The early modern responsa literature addresses the question of students smoking in their batei midrash and synagogues. Some rabbis sought to outlaw smoking and the use of snuff in places of worship and posted notices for study halls. Many leading acharonim prohibited smoking in batei midrash and synagogues on the grounds that smoking is a frivolous activity that does not show respect for the holiness of these places.

==Health concerns==

When 20th century medicine discovered the negative effects of smoking on health, the question arose whether smoking is to be considered strictly forbidden by halakha, or merely discouraged. The debate about the permissibility of smoking according to halakha is centered primarily around the prohibition for a person to cause harm to his body, place himself in danger, or bring about his death.

The majority of contemporary halakhic authorities rule that smoking is outright forbidden, their argument being that since there is a clear causal link between smoking and deadly diseases, such as cancer and cardiovascular disease, it constitutes a violation of the obligation of one to safeguard his health. However, Rabbi Moshe Feinstein wrote a responsum stating that while inadvisable and inappropriate, smoking was permitted for one who had already started.
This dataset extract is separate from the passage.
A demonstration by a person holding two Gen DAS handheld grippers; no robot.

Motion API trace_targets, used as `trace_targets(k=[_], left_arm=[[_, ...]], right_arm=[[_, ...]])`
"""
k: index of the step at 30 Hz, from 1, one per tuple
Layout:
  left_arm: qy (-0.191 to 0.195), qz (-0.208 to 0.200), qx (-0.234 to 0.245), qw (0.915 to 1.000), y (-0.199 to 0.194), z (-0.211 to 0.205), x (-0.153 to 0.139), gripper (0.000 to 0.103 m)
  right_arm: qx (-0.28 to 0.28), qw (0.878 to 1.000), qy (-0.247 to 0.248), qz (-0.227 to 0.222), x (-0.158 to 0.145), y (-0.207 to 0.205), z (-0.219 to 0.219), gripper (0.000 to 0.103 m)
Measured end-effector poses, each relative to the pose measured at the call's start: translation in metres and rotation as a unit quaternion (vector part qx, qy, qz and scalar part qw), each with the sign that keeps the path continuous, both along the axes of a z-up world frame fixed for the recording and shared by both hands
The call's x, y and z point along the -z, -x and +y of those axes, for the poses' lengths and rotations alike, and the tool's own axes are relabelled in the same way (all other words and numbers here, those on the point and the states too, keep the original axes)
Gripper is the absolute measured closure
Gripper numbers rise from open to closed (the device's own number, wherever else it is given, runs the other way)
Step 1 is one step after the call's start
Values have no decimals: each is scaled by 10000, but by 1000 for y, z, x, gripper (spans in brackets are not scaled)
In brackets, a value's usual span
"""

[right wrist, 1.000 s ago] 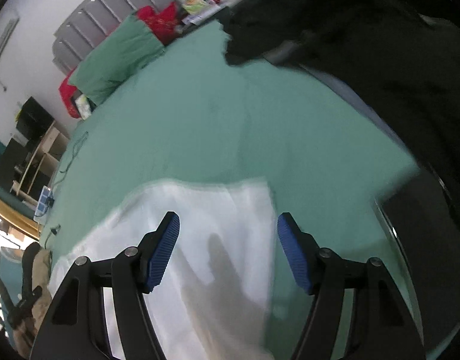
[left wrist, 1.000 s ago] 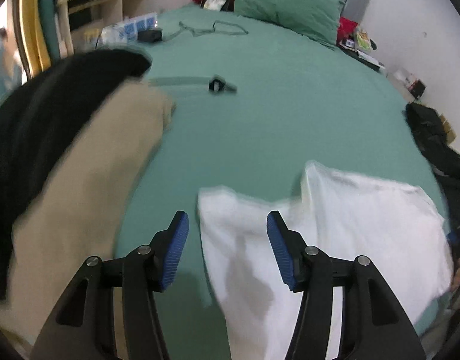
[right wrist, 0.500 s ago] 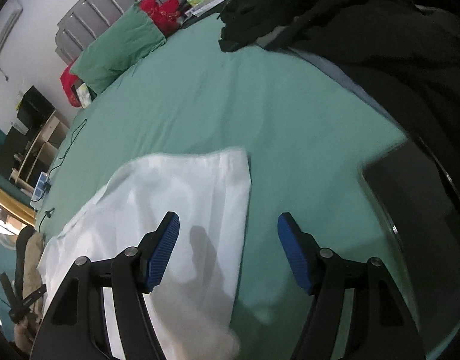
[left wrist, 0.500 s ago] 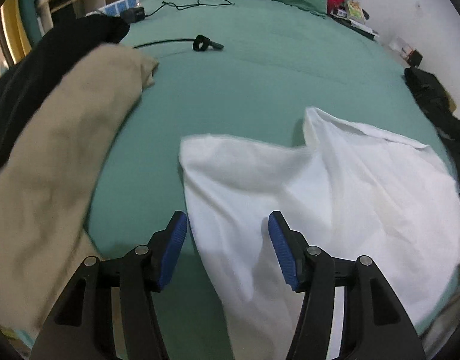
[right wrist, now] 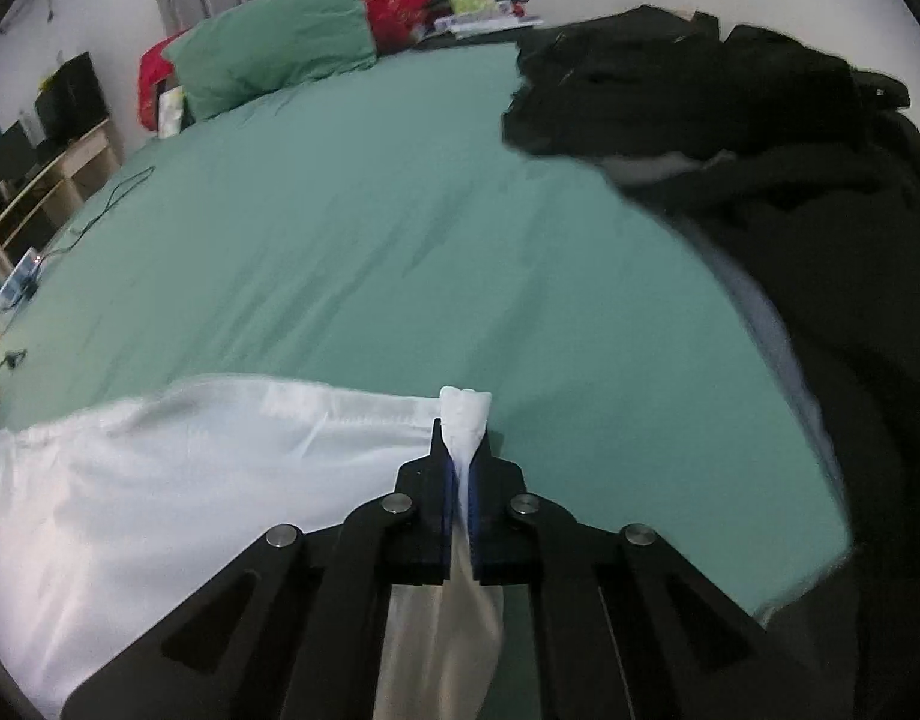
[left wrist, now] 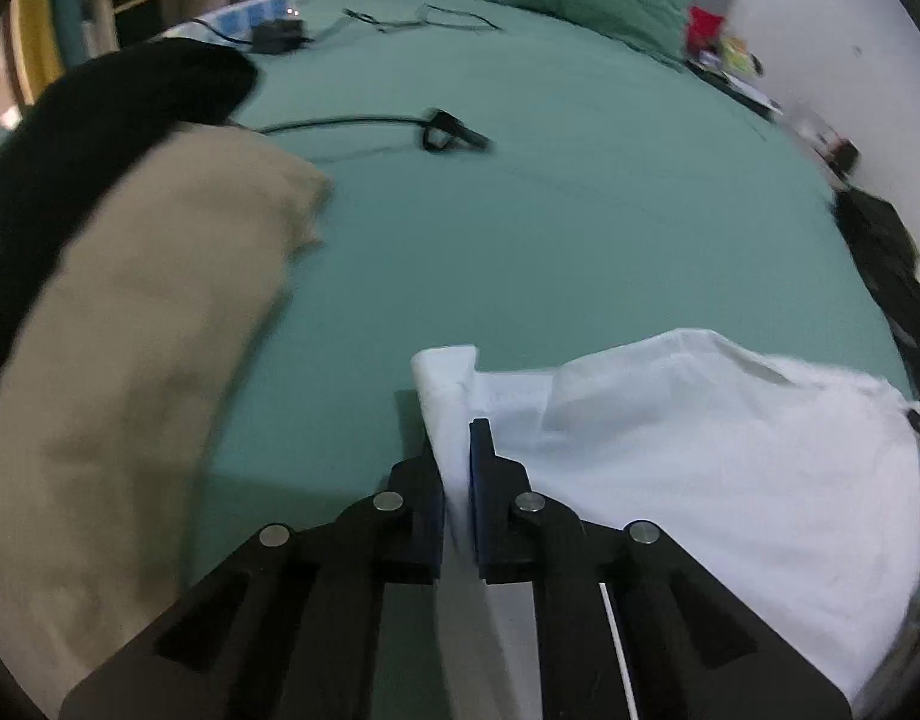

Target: Fold large clothes

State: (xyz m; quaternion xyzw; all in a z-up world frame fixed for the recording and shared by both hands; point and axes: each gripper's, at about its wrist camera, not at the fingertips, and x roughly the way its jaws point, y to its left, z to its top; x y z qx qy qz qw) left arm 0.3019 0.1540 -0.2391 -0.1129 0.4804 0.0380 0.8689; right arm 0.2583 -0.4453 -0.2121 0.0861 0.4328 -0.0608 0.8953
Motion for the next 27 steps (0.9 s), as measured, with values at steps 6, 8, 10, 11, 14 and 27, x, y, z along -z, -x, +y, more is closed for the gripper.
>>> trace_targets(k=[6,8,10,11,14,27], left_arm=[[-392,89,-18,9992,-7,-5,-5,92],[-685,-21,-75,9976,-3,-14,-18,76],[-830,-269,-84,9961,4,-24,-34,56],[-889,-403,-23,9952,6,-34,-43,52],[-887,-570,378,9937,2,-66,-58,51],[-920,292,2369,9667,-51,-240,0,49]], right_arm=[[-88,9995,67,284,6,-17,-5,97],[-57,9989,199,424,10,-15,-1,92],[90,9982,439,393,3,-8,5,76],[154,9980,523,306,-2,-4,6,65],[339,9958,840,-99,-22,8,17,48],[-935,9929,703,-200,-13,16,100,40]])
Feinstein explained that since the risk of illness or death due to smoking is considered small, and it is a widespread practice, it is therefore permitted under the rabbinical principle based on the verse of Pslams : "The Lord protects the simple." However, he wrote that it should be considered forbidden for one to begin smoking, as it entails 'straying toward material pleasures', and called on parents, including those who themself smoke, to ensure that their children do not begin smoking. According to students, when informed of the dangers of smoking, Rabbi Aaron Kotler ruled that smoking was a biblical transgression. Many Haredi rabbis have called on people not to smoke and called smoking an 'evil habit'. These rabbis include Rabbi Yosef Sholom Eliashiv, Rabbi Aharon Leib Shteinman, Rabbi Moshe Shmuel Shapiro, Rabbi Michel Yehuda Lefkowitz, Rabbi Nissim Karelitz, and Rabbi Shmuel Auerbach. Rabbi Shmuel HaLevi Wosner forbade people from starting to smoke and said that those who smoke are obligated to do everything they can to stop. All of these rabbis also said that it is forbidden to smoke in a public place, where others might be bothered by it.

Among important Sephardi Haredi rabbis, Rabbi Ben Tzion Abba Shaul and Rabbi Moshe Tzadka called on youth not to start smoking.

Other major Ashkenazi rabbis who explicitly forbade smoking include Rabbi Eliezer Waldenberg, Rabbi Moshe Stern, and Rabbi Chaim Pinchas Sheinberg.

Smoking is specifically prohibited by Solomon Freehof, other Reform rabbis, as well as rabbis in the Conservative movement in the U.S. and Israel.

There is a custom still practiced today by Hasidic and some Haredi grooms who hand out free cigarettes to their friends at their vort (engagement party). Recent rulings against smoking by great rabbis do not have seemed to have stopped the tradition. Early on in the Hasidic movement, the Baal Shem Tov taught that smoking tobacco can be used as a religious devotion, and can even help bring the Messianic Era. Rabbi Levi Yitzchok of Berditchev is quoted as saying that "a Jew smokes on the weekdays and sniffs tobacco on the Sabbath". Rabbi Dovid of Lelov taught that it is a good religious practice to smoke on Saturday nights after the Sabbath, and this practice is followed by the Rebbes of Lelov and Skulen, however the current Rebbe of Skulen discourages people from following his example, in light of current views opposing smoking, and he himself only takes a few brief puffs of a cigarette after Havdalah. Many Hasidic Jews smoke, and many who do not smoke regularly will smoke on the holiday of Purim, even if they do not do so any other time of the year, and some consider it to be a spiritual practice, similar to the smoke of the altar in the ancient Temple. However, many Hasidic rabbis oppose smoking.

In 2006, the Vaad Halacha (Jewish law committee), sponsored by the Rabbinical Council of America, ruled that the use of tobacco is forbidden to Jews, and the committee specifically cited and reversed precedents that permitted smoking.